Jørgen Walter, the probable father of her child, who had become a favorite of the king and became ennobled in 1649, presented her accusations before the monarch. Walter is also believed to have been the one who instigated her to put forward her accusation to limit the influence of Ulfeldt, whose position was already risky because of his tense relationship with the king: Walter was close to the Danish-Holstein nobleman Christian Rantzau (1614–1663), who was an opponent of Ulfeldt. The accusation was put forward at a point when Ulfeldt's professional conduct was already under investigation. However, the accusations were kept secret by the king, who wished to examine them quietly.
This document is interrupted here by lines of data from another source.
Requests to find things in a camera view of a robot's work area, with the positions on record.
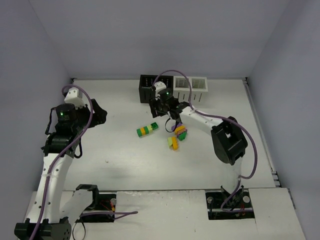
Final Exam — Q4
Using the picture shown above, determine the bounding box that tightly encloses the yellow orange lego brick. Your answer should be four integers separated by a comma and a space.
171, 136, 179, 151

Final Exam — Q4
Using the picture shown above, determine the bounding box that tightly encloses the pale green lego brick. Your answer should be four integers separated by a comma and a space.
167, 137, 173, 148

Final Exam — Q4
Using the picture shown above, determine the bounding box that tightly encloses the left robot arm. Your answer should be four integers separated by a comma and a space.
14, 97, 108, 240

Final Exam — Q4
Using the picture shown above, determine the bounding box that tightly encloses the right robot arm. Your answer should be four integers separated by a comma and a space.
149, 88, 248, 195

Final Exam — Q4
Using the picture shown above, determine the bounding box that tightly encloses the purple curved lego top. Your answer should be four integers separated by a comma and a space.
171, 125, 178, 132

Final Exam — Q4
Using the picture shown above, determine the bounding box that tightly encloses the yellow curved lego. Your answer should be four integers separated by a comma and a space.
174, 125, 186, 135

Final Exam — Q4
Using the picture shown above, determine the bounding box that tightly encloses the black slotted double container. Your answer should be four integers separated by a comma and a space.
138, 74, 174, 104

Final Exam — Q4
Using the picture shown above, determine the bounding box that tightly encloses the pink patterned lego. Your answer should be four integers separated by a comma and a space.
176, 128, 188, 137

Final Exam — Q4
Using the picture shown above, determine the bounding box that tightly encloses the green yellow lego bar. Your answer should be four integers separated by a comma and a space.
136, 124, 153, 138

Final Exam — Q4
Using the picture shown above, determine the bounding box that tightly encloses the dark green lego piece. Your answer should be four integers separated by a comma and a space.
177, 133, 187, 141

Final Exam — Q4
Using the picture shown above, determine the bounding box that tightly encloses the white slotted double container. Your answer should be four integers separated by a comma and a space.
173, 76, 209, 105

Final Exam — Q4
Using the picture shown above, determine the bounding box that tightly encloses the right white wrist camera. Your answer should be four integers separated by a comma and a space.
151, 81, 167, 98

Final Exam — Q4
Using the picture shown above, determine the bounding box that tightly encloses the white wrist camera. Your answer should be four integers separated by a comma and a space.
64, 87, 86, 110
151, 81, 167, 98

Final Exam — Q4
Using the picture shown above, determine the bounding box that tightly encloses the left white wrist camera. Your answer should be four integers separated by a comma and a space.
64, 87, 86, 110

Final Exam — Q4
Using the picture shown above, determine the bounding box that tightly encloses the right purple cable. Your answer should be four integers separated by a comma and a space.
153, 69, 258, 212

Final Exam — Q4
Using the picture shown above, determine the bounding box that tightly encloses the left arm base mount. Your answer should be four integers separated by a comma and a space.
71, 184, 117, 223

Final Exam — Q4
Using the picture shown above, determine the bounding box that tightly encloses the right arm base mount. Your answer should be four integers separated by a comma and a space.
205, 186, 255, 221

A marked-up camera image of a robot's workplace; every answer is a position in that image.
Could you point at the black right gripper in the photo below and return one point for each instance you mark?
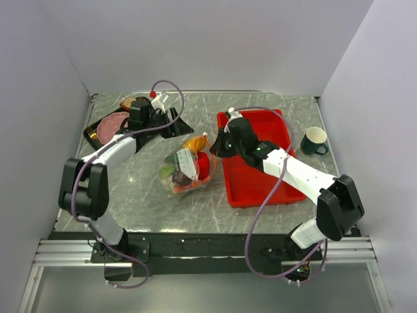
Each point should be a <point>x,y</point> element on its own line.
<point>217,148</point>

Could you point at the red toy bell pepper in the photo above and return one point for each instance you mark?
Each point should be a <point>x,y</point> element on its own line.
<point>203,163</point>

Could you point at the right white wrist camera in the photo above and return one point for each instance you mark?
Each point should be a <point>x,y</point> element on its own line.
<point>232,115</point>

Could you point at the dark green mug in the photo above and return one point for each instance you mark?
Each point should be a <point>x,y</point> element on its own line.
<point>314,142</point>

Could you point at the dark purple toy onion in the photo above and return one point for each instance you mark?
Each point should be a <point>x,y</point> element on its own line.
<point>180,179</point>

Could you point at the toy cauliflower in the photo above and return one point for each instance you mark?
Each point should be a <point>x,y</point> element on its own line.
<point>166,170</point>

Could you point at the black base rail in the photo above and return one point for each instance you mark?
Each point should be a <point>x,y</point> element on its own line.
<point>201,253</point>

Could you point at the clear zip top bag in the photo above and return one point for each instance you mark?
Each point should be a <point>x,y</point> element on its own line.
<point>186,161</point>

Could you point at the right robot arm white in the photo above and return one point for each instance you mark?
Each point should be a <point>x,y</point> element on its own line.
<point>338,203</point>

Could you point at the small orange toy fruit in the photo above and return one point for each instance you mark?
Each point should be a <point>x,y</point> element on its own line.
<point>195,144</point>

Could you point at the pink dotted plate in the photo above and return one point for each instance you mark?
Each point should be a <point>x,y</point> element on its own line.
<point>109,125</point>

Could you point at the brown ceramic cup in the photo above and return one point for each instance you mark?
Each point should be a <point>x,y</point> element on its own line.
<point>127,102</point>

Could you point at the red plastic bin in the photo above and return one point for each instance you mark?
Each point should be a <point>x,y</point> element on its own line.
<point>248,187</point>

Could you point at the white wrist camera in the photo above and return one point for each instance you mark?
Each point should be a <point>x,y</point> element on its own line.
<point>159,99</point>
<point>232,115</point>

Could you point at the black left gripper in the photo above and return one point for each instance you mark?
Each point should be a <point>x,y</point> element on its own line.
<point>179,128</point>

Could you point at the toy watermelon slice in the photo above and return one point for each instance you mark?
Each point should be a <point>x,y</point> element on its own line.
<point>179,189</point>

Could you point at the black serving tray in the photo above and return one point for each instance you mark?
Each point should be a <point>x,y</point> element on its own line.
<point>95,144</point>

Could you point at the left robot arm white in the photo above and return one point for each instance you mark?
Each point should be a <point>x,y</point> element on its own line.
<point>84,191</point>

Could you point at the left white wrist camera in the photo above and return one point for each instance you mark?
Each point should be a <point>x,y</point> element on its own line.
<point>159,99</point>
In 1651, Walter was appointed councillor, which can be seen as a sign that the king had taken the accusations seriously. Vinhofvers now met Leonora Christina and Ulfeldt's priest and confessor Simon Hennings (d. 1661) and told them that Walter had plans to assassinate the Ulfeldt couple. Ulfeldt informed the king, who had Vinhofvers imprisoned at Copenhagen Castle and made the affair public. She retracted her former accusation against Ulfeldt during questioning, and claimed that the accusations had been fabricated by Walter. Ulfeldt was freed by the court and secretly left Denmark (14 July 1651) with his family. But Dina Vinhofvers was sentenced to death for her first accusation. She was decapitated in the summer of 1651 outside Copenhagen Castle.

== In literature ==
The entire affair is the subject of Maria Edgeworth's story "The Conspiracy," first published in her Tales of Real Life (1810). Dina Vinhofvers was the subject of Dina, a tragic play written in 1842 by Adam Oehlenschläger (1779–1850). Danish author Ebbe Kløvedal Reich (1940-2005) also included portions of her story in his publication Rejsen til Messias (Copenhagen: Gyldendal. 1974).

==Related reading==
- Leonora Christina Ulfeldt, translated by F. E. Bunnètt (1872) of Leonora Christina: Daughter of Christian IV. of Denmark; Written During Her Imprisonment in the Blue Tower at Copenhagen 1663-1685 (London:Henry S. King & Co.)